Ida rolled up stories on ticker tape for twenty years. She came in every morning before the rest of the newsroom assembled and sat by the machines in the little room behind the row of work stations, called The Desk, where each issue was edited: tomorrow's back pages in the afternoon and today's front section in the morning before deadline.
Ida worked early. Up before dawn in Northern British Columbia winters, she reigned over the newsroom of the Prince George Citizen in a landscape of abandoned desks laden with swatches of half sized, beige paper marked up in red or blue; cold ashtrays and silent telephones; coffee stained steno pads full of scribbles in a dozen, personal short hands.

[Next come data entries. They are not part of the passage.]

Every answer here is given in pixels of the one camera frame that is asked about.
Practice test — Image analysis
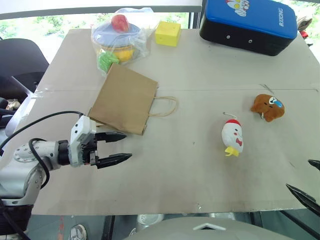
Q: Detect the grey window frame bar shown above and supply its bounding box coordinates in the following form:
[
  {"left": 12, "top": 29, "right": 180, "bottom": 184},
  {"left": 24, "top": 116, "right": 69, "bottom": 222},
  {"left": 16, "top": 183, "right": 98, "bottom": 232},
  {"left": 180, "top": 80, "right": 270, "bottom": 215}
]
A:
[{"left": 0, "top": 5, "right": 202, "bottom": 21}]

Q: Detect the blue and black case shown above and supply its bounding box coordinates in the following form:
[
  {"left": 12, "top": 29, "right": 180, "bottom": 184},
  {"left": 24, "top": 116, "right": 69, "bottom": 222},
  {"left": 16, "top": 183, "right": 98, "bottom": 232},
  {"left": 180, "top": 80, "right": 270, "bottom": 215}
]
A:
[{"left": 199, "top": 0, "right": 299, "bottom": 57}]

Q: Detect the yellow cheese block toy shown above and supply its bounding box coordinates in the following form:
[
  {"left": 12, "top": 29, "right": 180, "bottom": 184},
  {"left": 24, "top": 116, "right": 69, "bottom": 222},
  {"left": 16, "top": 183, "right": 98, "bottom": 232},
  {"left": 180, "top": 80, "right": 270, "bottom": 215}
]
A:
[{"left": 154, "top": 20, "right": 182, "bottom": 48}]

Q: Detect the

All night long the news feeds scrolled out. Every morning Ida rolled the tapes up and attached them to a print out for Pete, the news editor, to choose from. When Pete came in he sat with a thin, brown cigarillo in his mouth, tapping a foot, picking out what to use and where to put it.
I never heard of Ida messing up: putting the wrong print out with a ticker tape, or failing to make the coffee. She liked her job. She was a creature in its natural habitat.
Computers came in the mid-1980s. Reporters had to clear their messy desks to make space for them. Authority more potent than the local management removed the old, tickety tackety, 'br-r-r- zing'-ing of Underwoods. Ida's job disappeared with the ancient typewriters.
From one day to the next, there were no long tapes to roll up in the little room behind The Desk. But Ida had a few years to go before retirement.
They put her in the library, filing. She was supposed to photocopy stories the librarian cut out, and tuck each one away in the envelope it was coded for, matching up titles like "Northwood Pulp" or "City Council, Elections," but she couldn't do it. She kept putting things in the wrong envelopes. Perhaps it was the wrong end of the news for her, the archival clippings cold and used, destined for storage, not warm and fresh from the world beyond the newsroom, spewing, live onto the floor, to be rolled up and paper-clipped, ready for Pete to decide which ones he would use in the paper.
Ida limped along for half a year, growing a bit nervous at first, and sometimes on the brink of tears by the end of it. Then she retired, early.
The newsroom was left all alone, in the mornings, to mourn her with its silence.